*** Opening GIVEN INFORMATION ***

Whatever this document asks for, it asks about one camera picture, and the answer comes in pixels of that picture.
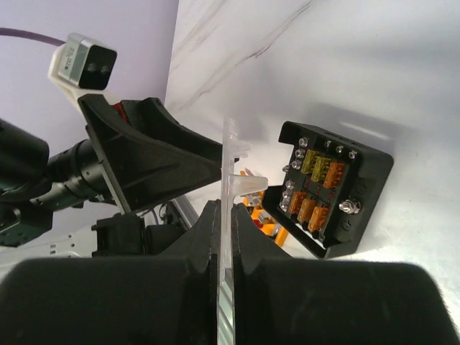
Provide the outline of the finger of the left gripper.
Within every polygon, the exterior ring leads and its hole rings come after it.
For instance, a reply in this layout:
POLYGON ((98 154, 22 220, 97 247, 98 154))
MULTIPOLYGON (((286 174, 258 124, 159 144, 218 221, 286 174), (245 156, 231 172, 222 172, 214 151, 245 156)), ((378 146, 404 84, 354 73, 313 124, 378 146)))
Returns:
POLYGON ((159 98, 120 101, 118 114, 131 127, 148 137, 171 144, 221 166, 222 144, 181 125, 159 98))

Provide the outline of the yellow blade fuse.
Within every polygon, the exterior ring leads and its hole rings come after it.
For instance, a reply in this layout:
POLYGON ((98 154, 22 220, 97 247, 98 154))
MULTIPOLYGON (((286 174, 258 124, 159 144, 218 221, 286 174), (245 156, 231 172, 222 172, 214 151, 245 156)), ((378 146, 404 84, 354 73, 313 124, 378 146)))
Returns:
POLYGON ((316 164, 316 160, 321 156, 321 152, 318 150, 308 149, 305 154, 305 159, 301 167, 302 174, 310 175, 313 173, 313 169, 316 164))
POLYGON ((331 159, 329 157, 316 157, 315 165, 313 166, 313 172, 311 174, 311 180, 313 182, 324 181, 326 174, 329 169, 331 159))

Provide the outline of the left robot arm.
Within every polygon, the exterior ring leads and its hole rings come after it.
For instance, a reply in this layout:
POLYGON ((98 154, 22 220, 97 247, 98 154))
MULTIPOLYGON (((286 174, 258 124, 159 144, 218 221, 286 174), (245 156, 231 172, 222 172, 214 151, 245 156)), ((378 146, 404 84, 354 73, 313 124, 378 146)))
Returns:
POLYGON ((221 143, 176 121, 158 98, 77 101, 88 138, 57 155, 46 141, 1 123, 1 245, 52 228, 56 212, 87 201, 133 214, 218 181, 221 143))

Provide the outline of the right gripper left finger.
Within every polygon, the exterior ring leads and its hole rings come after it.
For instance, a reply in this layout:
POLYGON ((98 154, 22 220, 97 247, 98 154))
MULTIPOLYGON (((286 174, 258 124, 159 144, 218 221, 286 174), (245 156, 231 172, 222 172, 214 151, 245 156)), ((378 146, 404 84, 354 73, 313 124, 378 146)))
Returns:
POLYGON ((217 278, 220 250, 220 201, 208 201, 192 228, 162 255, 180 263, 181 296, 175 344, 216 344, 217 278))

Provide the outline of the orange blade fuse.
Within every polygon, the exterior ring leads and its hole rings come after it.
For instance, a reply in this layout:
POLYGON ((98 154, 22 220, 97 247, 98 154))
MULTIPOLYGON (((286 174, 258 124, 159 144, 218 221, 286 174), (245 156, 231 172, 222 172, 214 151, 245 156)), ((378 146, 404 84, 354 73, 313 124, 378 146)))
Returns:
POLYGON ((328 208, 325 206, 316 206, 313 209, 311 218, 308 222, 308 230, 310 232, 320 231, 325 224, 328 215, 328 208))
POLYGON ((290 205, 289 205, 288 212, 291 213, 291 214, 298 213, 300 208, 301 208, 301 206, 302 206, 302 203, 303 203, 303 201, 305 200, 306 197, 307 197, 306 192, 295 191, 292 194, 292 197, 290 199, 290 205))
POLYGON ((299 223, 302 224, 311 218, 314 208, 316 207, 316 202, 316 199, 307 198, 302 201, 297 217, 299 223))
POLYGON ((328 172, 326 173, 323 186, 328 189, 335 189, 342 178, 344 173, 345 164, 341 162, 332 162, 329 165, 328 172))

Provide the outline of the black fuse box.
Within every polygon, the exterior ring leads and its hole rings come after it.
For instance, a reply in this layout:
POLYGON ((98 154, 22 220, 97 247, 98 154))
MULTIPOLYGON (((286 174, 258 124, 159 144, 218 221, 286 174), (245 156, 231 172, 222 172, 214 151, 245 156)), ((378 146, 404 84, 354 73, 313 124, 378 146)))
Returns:
POLYGON ((318 259, 355 253, 394 165, 392 156, 318 126, 292 121, 283 124, 279 141, 293 150, 282 184, 264 192, 263 209, 318 259), (335 189, 325 188, 323 181, 313 182, 311 174, 302 174, 307 150, 320 151, 320 157, 329 157, 331 163, 345 164, 335 189), (306 192, 307 199, 317 200, 316 206, 328 208, 320 231, 310 232, 310 219, 301 224, 297 213, 288 212, 295 191, 306 192))

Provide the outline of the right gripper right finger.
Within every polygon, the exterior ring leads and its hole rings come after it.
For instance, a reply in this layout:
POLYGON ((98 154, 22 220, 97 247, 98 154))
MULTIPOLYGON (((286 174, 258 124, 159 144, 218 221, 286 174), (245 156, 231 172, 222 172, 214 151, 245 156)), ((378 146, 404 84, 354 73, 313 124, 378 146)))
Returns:
POLYGON ((276 279, 289 256, 255 226, 245 205, 231 210, 234 320, 237 344, 276 344, 276 279))

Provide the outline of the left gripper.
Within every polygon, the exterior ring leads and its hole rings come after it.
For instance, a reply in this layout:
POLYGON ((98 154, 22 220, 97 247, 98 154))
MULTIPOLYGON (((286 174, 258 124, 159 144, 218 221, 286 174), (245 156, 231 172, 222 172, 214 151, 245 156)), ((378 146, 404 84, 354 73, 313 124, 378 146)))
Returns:
POLYGON ((90 201, 138 213, 221 179, 221 166, 137 131, 103 95, 86 94, 78 105, 90 140, 50 158, 51 189, 32 205, 81 208, 90 201))

*** Closing GIVEN INFORMATION ***

* WHAT IS NEEDED *
Go through the entries and copy every line with "Provide".

* TASK SOLUTION *
Provide the outline of the finger of the left gripper.
Provide the outline of the yellow blade fuse.
Provide the outline of the left robot arm.
Provide the outline of the right gripper left finger.
Provide the outline of the orange blade fuse.
Provide the outline of the black fuse box.
Provide the outline of the right gripper right finger.
Provide the outline of the left gripper.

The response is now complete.